For the question from the standpoint of the size of ciphertext, see poncho's 's excellent answer.

The classic approach to solve that issue is hybrid encryption. In a nutshell: to send a large amount of data encrypted, draw a random secret key, and

1. Encrypt it using an asymmetric cipher with the receiver's public key, and output that as the start of the ciphertext.
2. Use that secret key (in the form before encryption) as the key to an efficient symmetric encryption (authenticated, preferably), e.g. Chacha-Poly1305 or AES-GCM-SIV, producing the rest of the ciphertext.

The receiver side gets the start of the ciphertext, deciphers it with it's private key, and now has the symmetric key. It proceeds with the decryption (and check) of the rest.

It's the best of both worlds. Everything does that: PGP, Whatsapp, younameit.

Answer 2

But my problem is that we usually have long messages, so we have to partition it into several blocks and then encrypt it. Therefore, when we have a 2048 bits long messages we make around 12 blocks and then encrypt them.

No, that's not what we do in practice. Instead, when we need to public key encrypt a large message, we pick a random symmetric key, encrypt that key with the public key algorithm (RSA or ECC), and encrypt the large message with the symmetric key (e.g. with AES-GCM or ChaCha20-Poly1305). We then send the two ciphertexts as a joint message.

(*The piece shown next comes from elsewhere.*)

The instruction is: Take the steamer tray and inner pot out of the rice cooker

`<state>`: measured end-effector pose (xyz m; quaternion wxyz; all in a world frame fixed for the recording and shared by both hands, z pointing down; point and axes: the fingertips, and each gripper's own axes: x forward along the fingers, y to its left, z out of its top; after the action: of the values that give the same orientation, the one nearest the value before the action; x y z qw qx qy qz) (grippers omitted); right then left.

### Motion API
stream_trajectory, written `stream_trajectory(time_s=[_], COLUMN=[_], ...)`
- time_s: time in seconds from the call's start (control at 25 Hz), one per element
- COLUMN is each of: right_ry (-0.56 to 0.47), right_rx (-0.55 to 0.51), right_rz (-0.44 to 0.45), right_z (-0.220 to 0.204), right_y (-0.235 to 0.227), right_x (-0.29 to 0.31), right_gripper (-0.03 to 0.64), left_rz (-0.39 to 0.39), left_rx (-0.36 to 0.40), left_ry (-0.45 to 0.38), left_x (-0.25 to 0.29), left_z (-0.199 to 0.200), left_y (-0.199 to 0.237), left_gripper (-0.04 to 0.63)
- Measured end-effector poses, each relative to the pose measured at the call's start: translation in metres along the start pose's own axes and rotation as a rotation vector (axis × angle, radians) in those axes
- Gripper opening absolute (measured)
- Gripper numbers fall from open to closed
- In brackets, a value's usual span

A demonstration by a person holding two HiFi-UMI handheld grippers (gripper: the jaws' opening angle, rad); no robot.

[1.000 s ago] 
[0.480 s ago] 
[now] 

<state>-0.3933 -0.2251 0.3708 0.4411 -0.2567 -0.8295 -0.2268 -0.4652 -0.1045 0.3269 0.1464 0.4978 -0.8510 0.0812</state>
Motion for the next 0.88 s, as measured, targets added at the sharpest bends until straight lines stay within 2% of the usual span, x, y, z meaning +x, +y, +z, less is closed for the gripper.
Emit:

That has the advantage of being computationally far cheaper (as we need to perform one public key encryption/decryption operation, no matter how long the message is).

In any case:

Now we consider this example with RSA. in order to use RSA for such a message, since its moduli can accept up to 1024 bits messages, we need only 2 blocks as the input(each one 1024 bits long).

Even if we were to use RSA in such a multi-block mode, we wouldn't want to divide the message into blocks, and use RSA in the straight-forward manner. If we did, then

• If the adversary had a guess to the plaintext, he could encrypt the plaintext with the public key, and see if he gets the ciphertext

• If we happened to encrypt related messages (for example, the two 2 block messages $M_0 || M_1$ and $M_0 || M_2$), the fact that there are related would be obvious.

Because of these reasons, we have to add randomness whenever we RSA encrypt a message (or key).